Scientists develop probes to detect early acute kidney failure

Scientists at Singapore's Nanyang Technological University (NTU Singapore) have developed a type of imaging probe that can detect early acute kidney failure, a rapidly developing disease that can be fatal.

The new kidney probes, which have been tested in mice, are injected into the blood. They "light up" when they detect molecular changes caused by the onset of acute renal failure.

Developed by Associate Professor Pu Kanyi and his team at NTU Singapore, these probes could eventually be used in test strips for urine samples, making it a non-invasive method of detecting acute kidney failure.

Acute kidney failure usually occurs within hours or days. It is more common in critically ill patients requiring intensive care. Current diagnostic platforms are unable to detect the early-stage early changes that are at the root of acute renal failure.

In contrast, the molecular imaging probe developed by the NTU team is sensitive enough to track changes in biological processes triggered by the onset of the disease.

When tested on mouse models with drug-induced acute renal failure, the NTU-developed molecular renal probes detected the onset of the disease 1.5 days earlier than current molecular imaging procedures. . The results were published in Nature's materials in May.

Associate Professor Pu Kanyi, NTU's School of Chemical and Biomedical Engineering, said: "For critically ill patients, such as those in the intensive care unit, every minute is precious to remedy a problem like acute renal failure, Molecular renal probes are useful because they track the subtle changes of the body at the molecular level and could help stop the development of the disease before it's too late – this which is impossible with the current diagnostic methods do. "

Assoc Prof Pu is considering the use of these probes in an intensive care unit, where early detection of acute renal failure is paramount for patient survival.

"In our next phase of research, we need to focus on probing probes with urine samples of critically ill patients, and we plan to do this by collaborating with medical institutions both in Singapore and at the same time. 39; abroad. "

The team has filed a patent in Singapore on this technology.

How it works

To ensure that molecular renal probes follow appropriate biological signals and processes, Professor Assoc, M. Pu, and his team first identified reactive oxygen species (ROS). ), chemically unstable molecules serving as early biomarkers for kidney damage. An imbalance of the ROS in the body causes lesions of adipose tissue, DNA and proteins of the body. Doctors know that it can trigger cell death pathways in an organ and kidney fibrosis, in which a damaged kidney can no longer heal.

Assoc Prof Pu said: "Many reports have shown that ROS-induced byproducts are dysregulated in plasma or urine before an acute kidney injury occurs.This implies that a direct detection ROS could help identify acute renal failure earlier. "
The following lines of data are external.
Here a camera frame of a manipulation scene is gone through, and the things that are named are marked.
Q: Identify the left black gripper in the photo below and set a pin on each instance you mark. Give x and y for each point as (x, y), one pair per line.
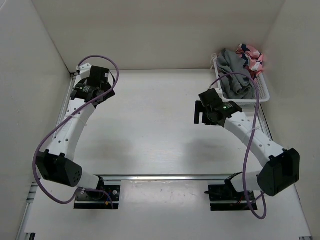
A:
(111, 93)

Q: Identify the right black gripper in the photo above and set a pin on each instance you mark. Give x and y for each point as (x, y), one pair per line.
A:
(199, 108)

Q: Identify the grey shorts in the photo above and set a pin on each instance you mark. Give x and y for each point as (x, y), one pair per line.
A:
(234, 86)

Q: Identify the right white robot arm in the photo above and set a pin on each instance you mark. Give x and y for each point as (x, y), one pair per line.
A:
(280, 166)

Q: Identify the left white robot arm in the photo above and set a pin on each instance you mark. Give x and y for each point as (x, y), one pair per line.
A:
(56, 163)

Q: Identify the pink patterned shorts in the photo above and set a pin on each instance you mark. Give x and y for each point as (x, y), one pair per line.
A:
(254, 59)

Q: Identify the white plastic basket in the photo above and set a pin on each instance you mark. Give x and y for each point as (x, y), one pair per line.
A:
(264, 95)

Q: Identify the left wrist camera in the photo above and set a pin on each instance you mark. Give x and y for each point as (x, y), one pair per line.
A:
(94, 76)

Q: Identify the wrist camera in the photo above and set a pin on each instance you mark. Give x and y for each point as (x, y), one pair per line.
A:
(210, 98)
(94, 76)

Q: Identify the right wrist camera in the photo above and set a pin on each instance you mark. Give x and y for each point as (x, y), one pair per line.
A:
(210, 98)

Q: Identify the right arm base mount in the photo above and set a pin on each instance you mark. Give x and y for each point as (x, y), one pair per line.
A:
(223, 199)

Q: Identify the aluminium frame rail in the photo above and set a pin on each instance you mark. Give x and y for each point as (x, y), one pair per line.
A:
(168, 177)

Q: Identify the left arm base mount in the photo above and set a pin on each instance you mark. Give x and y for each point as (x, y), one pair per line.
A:
(88, 200)

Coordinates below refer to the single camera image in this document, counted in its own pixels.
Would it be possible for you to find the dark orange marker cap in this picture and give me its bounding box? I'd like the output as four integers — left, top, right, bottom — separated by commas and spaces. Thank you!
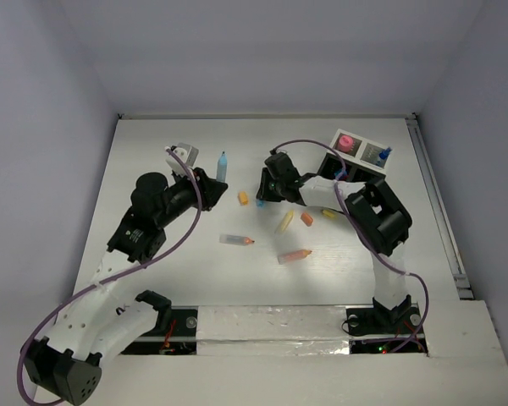
301, 211, 313, 227

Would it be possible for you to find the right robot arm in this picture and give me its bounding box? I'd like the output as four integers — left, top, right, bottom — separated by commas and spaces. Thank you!
257, 152, 412, 332

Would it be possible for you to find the light blue marker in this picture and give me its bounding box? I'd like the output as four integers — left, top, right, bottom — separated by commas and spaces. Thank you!
216, 151, 228, 183

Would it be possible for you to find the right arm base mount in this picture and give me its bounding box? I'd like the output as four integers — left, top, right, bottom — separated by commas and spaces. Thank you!
341, 304, 428, 354

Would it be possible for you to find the clear blue cap bottle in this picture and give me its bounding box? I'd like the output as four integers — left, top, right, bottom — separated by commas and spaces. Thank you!
376, 147, 392, 167

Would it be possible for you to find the orange tip clear marker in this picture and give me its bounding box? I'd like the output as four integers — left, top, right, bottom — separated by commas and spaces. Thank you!
219, 234, 255, 246

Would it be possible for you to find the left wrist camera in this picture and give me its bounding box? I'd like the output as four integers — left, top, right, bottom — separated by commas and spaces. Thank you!
165, 143, 199, 172

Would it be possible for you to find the red orange marker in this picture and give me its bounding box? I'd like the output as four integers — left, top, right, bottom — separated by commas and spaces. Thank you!
277, 249, 312, 265

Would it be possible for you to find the yellow marker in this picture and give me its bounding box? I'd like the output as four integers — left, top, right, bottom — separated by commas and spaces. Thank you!
275, 210, 295, 234

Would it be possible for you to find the aluminium rail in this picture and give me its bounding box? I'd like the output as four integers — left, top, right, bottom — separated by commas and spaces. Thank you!
406, 113, 476, 300

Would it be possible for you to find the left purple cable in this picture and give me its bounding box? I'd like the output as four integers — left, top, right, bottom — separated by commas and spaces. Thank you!
17, 147, 202, 406

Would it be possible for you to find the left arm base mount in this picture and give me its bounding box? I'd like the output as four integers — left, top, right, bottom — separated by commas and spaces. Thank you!
122, 307, 198, 355

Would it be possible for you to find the black and white organizer box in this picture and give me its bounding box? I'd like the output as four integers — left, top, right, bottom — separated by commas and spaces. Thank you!
317, 129, 393, 182

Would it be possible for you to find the pink cap marker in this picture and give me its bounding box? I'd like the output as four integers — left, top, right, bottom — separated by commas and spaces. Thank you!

The team then created probes composed of three components: a part that reacts with the identified ROS; a luminescence signaling portion which ensures that the probe turns on during this reaction; and a part that ensures the probe pbades through the kidneys instead of accumulating in the liver (see chart below). These probes are sensitive enough to detect subtle changes in biomarker concentrations, thus enabling early detection of the disease.
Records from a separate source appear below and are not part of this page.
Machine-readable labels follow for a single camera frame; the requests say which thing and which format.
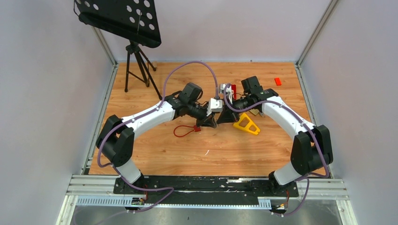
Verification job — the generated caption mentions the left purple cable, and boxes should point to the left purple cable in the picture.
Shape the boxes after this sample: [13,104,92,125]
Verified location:
[72,60,220,218]

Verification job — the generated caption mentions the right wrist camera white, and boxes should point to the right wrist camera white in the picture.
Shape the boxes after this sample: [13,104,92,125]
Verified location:
[219,83,235,102]

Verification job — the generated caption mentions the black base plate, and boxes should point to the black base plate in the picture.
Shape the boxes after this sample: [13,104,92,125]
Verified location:
[113,176,299,205]

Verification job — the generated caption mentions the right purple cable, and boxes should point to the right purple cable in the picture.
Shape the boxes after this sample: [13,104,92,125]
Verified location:
[222,83,330,217]

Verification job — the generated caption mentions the brass padlock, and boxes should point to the brass padlock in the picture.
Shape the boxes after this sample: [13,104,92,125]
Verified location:
[249,109,265,118]

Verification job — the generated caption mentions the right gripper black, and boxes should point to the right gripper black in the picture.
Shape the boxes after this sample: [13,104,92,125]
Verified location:
[217,95,255,124]

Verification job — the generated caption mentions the red toy brick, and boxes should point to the red toy brick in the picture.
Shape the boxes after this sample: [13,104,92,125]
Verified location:
[231,84,237,100]

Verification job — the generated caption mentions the yellow triangular plastic piece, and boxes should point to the yellow triangular plastic piece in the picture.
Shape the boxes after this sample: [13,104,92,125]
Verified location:
[233,113,260,135]

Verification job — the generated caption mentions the small red block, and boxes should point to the small red block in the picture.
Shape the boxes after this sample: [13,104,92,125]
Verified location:
[274,77,282,86]

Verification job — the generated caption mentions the black music stand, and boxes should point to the black music stand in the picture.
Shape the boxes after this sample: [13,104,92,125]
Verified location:
[74,0,162,99]

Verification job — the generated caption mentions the slotted cable duct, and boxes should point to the slotted cable duct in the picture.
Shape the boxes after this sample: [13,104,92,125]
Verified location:
[76,196,272,209]

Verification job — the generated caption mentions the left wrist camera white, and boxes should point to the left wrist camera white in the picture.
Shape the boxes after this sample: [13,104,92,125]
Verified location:
[207,98,223,116]

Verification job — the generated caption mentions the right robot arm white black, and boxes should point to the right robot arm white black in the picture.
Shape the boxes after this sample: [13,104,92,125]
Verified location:
[217,76,333,196]

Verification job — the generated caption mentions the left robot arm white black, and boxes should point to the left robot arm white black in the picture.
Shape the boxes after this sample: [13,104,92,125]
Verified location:
[96,82,222,194]

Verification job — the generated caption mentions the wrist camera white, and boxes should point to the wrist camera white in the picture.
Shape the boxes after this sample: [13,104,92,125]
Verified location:
[219,83,235,102]
[207,98,223,116]

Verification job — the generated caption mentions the purple cable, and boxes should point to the purple cable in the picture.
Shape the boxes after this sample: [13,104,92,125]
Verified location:
[72,60,220,218]
[222,83,330,217]

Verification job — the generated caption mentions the red cable lock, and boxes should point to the red cable lock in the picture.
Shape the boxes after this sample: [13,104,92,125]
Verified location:
[173,125,201,138]

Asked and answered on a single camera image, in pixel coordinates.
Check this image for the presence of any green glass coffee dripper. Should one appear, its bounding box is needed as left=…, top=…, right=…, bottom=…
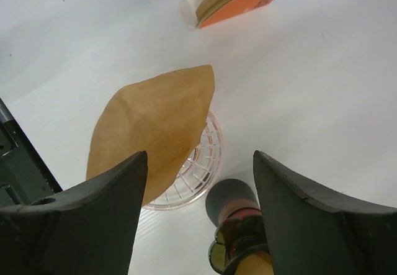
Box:
left=208, top=215, right=269, bottom=274

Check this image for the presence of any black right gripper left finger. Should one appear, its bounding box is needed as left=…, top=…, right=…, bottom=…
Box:
left=1, top=151, right=148, bottom=274

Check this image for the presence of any brown paper coffee filter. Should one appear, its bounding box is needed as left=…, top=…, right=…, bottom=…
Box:
left=235, top=251, right=274, bottom=275

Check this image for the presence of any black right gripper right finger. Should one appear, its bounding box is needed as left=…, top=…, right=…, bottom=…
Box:
left=253, top=151, right=396, bottom=274

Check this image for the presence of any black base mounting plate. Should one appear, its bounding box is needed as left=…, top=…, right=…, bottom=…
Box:
left=1, top=102, right=62, bottom=207

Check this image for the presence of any clear glass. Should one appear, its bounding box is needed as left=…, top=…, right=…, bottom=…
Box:
left=144, top=112, right=223, bottom=211
The probes were injected into mice after administering cisplatin, an anticancer drug, at a destructive level for the kidneys. Twelve hours after cisplatin injection, the probe lit up, signaling the detection of a change in biomarkers related to acute kidney injury. This is consistent with the renal tubular lesions measured in mice three days after the administration of cisplatin.

In addition to testing the probe's ability to detect signs of acute renal failure, the NTU team also found that the probe had high renal clearance: over 97% of the probes injected into mice were pbading by the kidneys and were excreted in the urine.
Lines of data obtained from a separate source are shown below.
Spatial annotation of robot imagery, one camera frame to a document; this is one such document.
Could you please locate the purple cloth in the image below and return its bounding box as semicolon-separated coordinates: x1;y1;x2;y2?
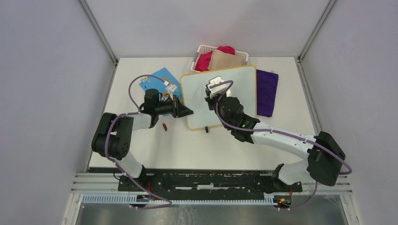
256;69;279;117

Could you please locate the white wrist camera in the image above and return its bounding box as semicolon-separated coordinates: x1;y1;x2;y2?
205;76;227;98
163;81;177;99

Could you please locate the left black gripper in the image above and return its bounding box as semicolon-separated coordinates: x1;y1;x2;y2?
155;95;193;118

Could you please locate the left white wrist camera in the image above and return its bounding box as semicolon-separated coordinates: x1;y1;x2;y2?
163;81;177;99

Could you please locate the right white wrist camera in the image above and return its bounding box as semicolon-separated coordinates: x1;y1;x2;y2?
205;76;227;98

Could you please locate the beige cloth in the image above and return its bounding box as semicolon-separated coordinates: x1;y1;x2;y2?
208;50;245;70

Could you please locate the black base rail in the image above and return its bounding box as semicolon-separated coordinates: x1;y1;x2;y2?
118;168;303;201

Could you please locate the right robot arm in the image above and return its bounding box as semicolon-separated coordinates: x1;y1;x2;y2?
205;88;345;191

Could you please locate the yellow framed whiteboard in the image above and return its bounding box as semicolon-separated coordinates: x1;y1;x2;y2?
180;65;257;130

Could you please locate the white plastic basket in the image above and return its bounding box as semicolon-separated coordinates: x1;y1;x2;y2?
191;45;248;72

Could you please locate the red cloth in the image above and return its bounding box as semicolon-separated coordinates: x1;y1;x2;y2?
193;45;236;72

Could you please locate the white comb cable duct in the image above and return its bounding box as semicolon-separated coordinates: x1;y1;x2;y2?
82;194;277;206

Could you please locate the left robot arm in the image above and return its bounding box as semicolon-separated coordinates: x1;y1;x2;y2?
91;89;194;191
The high efficiency of the renal clearance of the probe means that these probes could be used directly on urine samples, said Assoc Prof Pu. When they are added to the urine sample and incubated for a few hours, the probes light up when they are exposed to ultraviolet light in the presence of biomarkers. This opens the possibility of developing these probes in the form of test strips for urine samples, making it a potential noninvasive method of controlling acute renal failure in the future. he declared.